Decades later, in 2011, Emi is coming to the end of a life irredeemably scarred by both the loss of her sister, and also a loveless marriage. Emi has two children, a son and a daughter; both are now in late middle-age.
Emi has for most of her life supressed memories of Hana, but she finds she can no longer do so as she approaches death. Ill and in hospital, she finally tells her children of the existence of their aunt. Bracht’s handling of Emi’s revelation of the secrets that have burdened her so long is deft, and moving.
Emi’s relationship with her daughter, YoonHui, is moving, too. YoonHui was a headstrong child, who refused to become a haenyeo, and dive alongside her mother, instead, she stayed on at school and eventually became an academic:
The day she told Emi that she didn’t want to learn to dive was the worst day Emi ever experienced as a mother.
Now, YoonHui, a woman in her fifties, has recently made it explicit to her mother that she loves her American “friend” Lane.

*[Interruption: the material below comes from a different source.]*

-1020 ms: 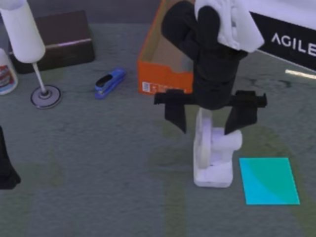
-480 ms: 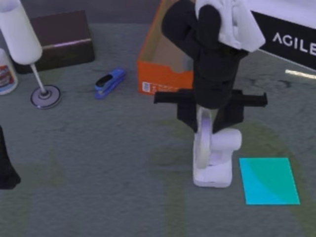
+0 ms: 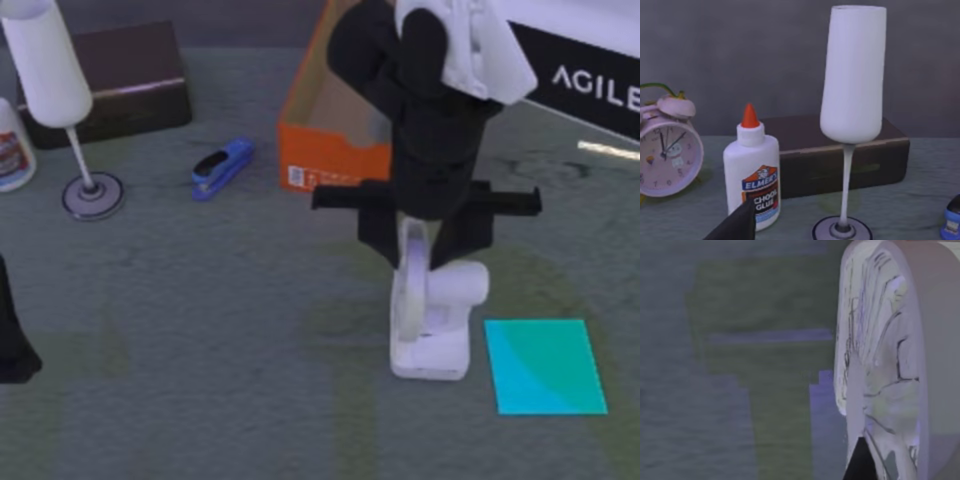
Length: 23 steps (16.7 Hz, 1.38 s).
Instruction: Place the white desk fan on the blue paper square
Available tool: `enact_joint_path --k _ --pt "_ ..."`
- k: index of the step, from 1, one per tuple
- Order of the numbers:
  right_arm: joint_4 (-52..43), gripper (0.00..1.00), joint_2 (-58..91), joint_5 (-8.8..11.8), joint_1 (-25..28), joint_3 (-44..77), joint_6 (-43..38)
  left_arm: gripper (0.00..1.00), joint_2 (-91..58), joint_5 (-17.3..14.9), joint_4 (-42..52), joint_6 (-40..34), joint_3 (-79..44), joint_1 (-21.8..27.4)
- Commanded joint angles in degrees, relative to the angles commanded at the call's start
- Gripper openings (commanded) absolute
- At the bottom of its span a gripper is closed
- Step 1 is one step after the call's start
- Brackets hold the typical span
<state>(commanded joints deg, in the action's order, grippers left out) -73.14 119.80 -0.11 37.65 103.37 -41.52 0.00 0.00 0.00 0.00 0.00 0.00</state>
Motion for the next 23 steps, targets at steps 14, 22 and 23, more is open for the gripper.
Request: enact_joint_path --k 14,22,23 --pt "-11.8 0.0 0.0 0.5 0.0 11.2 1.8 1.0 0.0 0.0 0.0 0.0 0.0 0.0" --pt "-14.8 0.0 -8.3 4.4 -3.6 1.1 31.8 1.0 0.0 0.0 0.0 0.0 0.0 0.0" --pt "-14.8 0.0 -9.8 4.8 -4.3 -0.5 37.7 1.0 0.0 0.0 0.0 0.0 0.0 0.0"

Bracht links Emi’s memory of YoonHui telling her she wouldn’t become a haenyeo, with her new knowledge about her daughter’s relationship with Lane, with the politics and history of Korea, with the idea of hope eventually overcoming despair:
When Emi looks at YoonHui now, she sees that little girl again, eyes full of determination but also still beseeching her mother’s approval. She has found love—few are blessed with such a gift—and she is happy. Emi has known so little happiness in her own life. Now that democracy and a sort of peace have settled across her nation, it seems only fair that her children should find some happiness. It would be a break in cycle of suffering her country endured for so long.
Hana’s story alone could have provided more than enough material for a novel. The reader may wonder: what are the benefits of including Emi’s story too—other than to have fashionable parallel narratives, in different eras? Various interesting answers present themselves: Emi could stand as an allegory for Korea—the need for the whole nation to assuage guilt, and to recover repressed memories. Her relationship with YoonHui underlines that strength comes from female relationships. She is a survivor, and her survival, along with the hope Bracht provides for Hana, together allow light into what could have been unremittingly dark stories.
Overall, Bracht’s skill and ambition in merging, throughout her novel, the personal and familial, the political, the deeply moving, and the horrific make White Chrysanthemum a thought-provoking read. It should help to ensure that the comfort women are not forgotten, as they recede into history.